The Atlantis Code
RYAZAN’
RUSSI
AUGUST 19, 2009
     
    Frustration and excitement chafed at Professor Yuliya Hapaev as she sat at the tiny desk in the basement office she’d borrowed at Ryazan’ University while she worked on a pet project. The underground room held a chill she hadn’t been able to shake, even with a sweater under her lab coat.
    Without any real hope of finding an answer, Yuliya checked her e-mail. Again. She stared at the industrial gray walls and waited for her mail client to pump out the latest messages.
    She checked the time, discovering that it was almost 11 P.M. She groaned. She’d promised herself she would get back early tonight to the dorm she’d been assigned while she was working. The feeling that she’d forgotten something else nagged at her, though she couldn’t imagine what that something was. Her family was in Kazan. She had no meals to prepare, no laundry to do, nothing outside of her work to distract her here.
    Working fourteen and fifteen hours a day in her chosen field was almost like being on vacation for her. Her husband didn’t like that so much, but he understood because he felt that way about some of the construction projects he worked on.
    Fortune had smiled on her when her grant had been approved to study the recently uncovered artifacts found in the archeological dig on the hill between the Oka and Pronya Rivers. Although the area had been sealed off in 2005 and further digging banned, a number of things hadn’t been properly cataloged from the original excavations.
    And despite the ban, a few items had wandered in after the fact.
    The area between the Oka and Pronya Rivers had been a meeting place or melting pot of a myriad of cultures from the Upper Paleolithic times to the early Middle Ages. A wooden structure that had resembled Great Britain’s Stonehenge had been uncovered in 2003 by Ilya Akhmedov, an archeologist and contemporary of Yuliya’s. Scientists believed that the structure, too, had been used for mapping the stars.

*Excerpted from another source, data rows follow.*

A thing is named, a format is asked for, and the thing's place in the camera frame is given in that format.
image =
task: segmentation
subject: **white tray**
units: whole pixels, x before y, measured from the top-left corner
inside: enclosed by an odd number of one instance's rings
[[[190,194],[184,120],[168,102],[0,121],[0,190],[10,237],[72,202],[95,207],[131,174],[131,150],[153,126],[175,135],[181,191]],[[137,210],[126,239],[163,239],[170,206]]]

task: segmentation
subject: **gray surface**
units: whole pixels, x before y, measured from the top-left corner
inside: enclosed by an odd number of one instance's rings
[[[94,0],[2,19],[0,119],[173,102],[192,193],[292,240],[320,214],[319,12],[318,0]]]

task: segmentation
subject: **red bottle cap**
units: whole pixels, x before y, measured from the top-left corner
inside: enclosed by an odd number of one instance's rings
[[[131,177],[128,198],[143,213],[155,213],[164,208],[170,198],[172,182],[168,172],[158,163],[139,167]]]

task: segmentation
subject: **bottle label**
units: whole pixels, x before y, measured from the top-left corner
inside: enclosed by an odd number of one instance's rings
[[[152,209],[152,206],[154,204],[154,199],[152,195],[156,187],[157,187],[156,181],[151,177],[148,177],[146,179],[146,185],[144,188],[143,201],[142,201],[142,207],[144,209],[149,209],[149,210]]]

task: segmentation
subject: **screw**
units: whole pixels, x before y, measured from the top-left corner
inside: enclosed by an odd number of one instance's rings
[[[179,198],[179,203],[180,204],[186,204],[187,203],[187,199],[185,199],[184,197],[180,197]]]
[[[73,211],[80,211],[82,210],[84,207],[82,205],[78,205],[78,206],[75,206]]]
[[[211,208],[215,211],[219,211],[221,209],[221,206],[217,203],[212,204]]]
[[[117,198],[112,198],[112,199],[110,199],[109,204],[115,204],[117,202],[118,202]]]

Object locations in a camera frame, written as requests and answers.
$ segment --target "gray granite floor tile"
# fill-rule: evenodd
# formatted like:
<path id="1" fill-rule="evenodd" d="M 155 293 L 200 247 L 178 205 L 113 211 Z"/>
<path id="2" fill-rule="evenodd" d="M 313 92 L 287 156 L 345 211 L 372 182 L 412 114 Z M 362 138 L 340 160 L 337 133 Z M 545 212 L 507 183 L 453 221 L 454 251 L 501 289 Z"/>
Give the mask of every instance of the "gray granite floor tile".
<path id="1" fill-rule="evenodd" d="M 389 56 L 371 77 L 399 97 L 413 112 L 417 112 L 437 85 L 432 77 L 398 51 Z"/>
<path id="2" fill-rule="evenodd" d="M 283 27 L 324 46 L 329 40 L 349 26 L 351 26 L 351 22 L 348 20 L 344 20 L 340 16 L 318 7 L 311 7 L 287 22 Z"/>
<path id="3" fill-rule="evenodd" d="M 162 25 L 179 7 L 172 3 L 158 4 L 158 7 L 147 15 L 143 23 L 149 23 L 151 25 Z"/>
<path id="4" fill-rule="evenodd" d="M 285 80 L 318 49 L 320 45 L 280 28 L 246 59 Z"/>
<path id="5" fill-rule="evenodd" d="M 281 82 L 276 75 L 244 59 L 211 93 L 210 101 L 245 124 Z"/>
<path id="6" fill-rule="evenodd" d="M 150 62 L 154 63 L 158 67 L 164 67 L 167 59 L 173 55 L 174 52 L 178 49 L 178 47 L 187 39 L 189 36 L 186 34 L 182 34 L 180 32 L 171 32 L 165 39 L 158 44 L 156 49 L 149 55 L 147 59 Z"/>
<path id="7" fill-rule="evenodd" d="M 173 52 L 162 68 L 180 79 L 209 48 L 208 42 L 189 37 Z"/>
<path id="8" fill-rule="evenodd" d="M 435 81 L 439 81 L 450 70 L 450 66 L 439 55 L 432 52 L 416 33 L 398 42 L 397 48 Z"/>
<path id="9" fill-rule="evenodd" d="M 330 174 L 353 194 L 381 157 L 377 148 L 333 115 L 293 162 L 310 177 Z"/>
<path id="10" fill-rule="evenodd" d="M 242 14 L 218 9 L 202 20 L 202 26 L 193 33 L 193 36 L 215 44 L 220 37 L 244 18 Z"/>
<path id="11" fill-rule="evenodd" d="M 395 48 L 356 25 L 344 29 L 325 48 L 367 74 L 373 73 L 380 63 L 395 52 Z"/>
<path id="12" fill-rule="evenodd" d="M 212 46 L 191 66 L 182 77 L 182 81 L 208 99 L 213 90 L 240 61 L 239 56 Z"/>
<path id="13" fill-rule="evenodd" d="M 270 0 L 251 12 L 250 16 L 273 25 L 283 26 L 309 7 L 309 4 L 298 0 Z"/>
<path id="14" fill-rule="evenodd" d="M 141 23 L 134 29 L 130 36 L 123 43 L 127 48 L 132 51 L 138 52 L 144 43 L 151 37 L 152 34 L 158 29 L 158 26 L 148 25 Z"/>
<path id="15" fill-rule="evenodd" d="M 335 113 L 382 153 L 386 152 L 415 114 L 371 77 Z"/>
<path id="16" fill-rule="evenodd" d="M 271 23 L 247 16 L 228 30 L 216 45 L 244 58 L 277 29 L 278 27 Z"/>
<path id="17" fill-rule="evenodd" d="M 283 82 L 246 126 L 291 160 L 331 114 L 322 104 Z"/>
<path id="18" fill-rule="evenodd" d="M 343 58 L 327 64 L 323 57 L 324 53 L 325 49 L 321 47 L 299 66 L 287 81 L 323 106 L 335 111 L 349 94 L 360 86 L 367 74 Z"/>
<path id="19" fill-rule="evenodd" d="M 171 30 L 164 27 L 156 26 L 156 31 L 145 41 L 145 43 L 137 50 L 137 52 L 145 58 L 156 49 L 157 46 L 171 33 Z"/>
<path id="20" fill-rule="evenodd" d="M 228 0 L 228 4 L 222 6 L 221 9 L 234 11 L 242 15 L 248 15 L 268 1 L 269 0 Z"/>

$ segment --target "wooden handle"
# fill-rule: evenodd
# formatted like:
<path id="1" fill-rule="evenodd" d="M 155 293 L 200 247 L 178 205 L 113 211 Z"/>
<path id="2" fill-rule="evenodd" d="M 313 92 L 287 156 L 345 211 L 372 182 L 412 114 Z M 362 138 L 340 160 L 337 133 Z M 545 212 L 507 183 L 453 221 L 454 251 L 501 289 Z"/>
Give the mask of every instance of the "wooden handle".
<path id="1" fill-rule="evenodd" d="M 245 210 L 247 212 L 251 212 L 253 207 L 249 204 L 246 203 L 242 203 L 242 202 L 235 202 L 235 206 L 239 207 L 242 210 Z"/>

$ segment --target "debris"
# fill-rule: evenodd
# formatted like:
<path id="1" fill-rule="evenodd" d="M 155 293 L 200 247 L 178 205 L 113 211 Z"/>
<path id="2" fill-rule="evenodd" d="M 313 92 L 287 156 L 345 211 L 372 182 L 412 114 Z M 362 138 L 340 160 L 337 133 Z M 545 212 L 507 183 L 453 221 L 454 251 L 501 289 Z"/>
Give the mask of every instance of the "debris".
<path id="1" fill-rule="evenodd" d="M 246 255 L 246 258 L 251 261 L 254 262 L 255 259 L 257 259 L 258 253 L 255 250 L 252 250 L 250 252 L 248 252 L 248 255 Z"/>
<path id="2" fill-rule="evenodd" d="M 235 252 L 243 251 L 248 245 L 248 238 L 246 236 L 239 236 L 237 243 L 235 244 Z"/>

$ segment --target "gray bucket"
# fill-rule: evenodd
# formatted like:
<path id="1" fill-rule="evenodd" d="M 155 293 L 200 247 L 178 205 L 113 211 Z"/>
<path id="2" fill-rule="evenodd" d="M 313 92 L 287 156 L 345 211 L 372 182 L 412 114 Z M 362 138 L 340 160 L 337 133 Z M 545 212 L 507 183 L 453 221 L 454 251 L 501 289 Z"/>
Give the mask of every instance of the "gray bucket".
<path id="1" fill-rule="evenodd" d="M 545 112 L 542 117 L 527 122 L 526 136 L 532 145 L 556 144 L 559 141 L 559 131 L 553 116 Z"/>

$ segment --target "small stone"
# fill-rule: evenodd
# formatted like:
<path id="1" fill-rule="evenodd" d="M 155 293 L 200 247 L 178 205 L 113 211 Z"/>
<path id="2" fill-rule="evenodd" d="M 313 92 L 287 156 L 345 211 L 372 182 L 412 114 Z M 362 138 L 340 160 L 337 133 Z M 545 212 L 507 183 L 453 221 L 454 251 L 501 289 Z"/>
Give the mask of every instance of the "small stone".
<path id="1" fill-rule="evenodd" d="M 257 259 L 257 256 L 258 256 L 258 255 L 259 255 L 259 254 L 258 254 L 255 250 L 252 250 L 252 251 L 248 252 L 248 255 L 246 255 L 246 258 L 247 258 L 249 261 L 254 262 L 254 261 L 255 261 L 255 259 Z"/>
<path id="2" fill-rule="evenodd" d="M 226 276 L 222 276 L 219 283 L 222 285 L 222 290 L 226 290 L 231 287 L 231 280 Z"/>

    The thing that had interested Yuliya most—and infuriated her beyond all measure—was the cymbal made of clay that currently lay on one of the tables out in the lab. It was definitely celadon pottery, reminding her of delicate Chinese and Japanese musical instruments. But the cymbal had writing on it that she couldn’t decipher. Nor could any of the Russian linguists Yuliya had access to.
    In the end, she’d shot some pictures of the cymbal and sent them to Thomas Lourds, hoping his expertise in ancient languages would churn out an answer to the puzzle that faced her.
    When the cymbal had been discovered at the site, it was locked away in a protective bone case. Remnants of that bone lay around the cymbal now. The case had either been shattered or had simply decomposed with the passage of years. Yuliya wasn’t sure which. She’d sent fragments of the bone off for carbon dating, and was waiting for the answer. The artifact was old. Maybe even impossibly old.
    Her mail client dinged, letting her know the contents had come through. This time Yuliya received a response from Lourds’s graduate assistant, Tina Metcalf.
    Her hands trembled as she moved to open the file.

Dear Yuliya,
    Sorry. The prof’s not in. And you know how he is about
checking his e-mail.

    Yuliya did know how Lourds was about e-mail. She’d never met anyone who detested electronic communications more. She often exchanged long letters with Lourds, snail mail, of course, discussing various finds they’d both taken part in, as well as the ramifications of those studies. Over the years, she’d saved all those letters; had, in fact, used some of the materials in graduate-level archeology classes she taught at Kazan State University.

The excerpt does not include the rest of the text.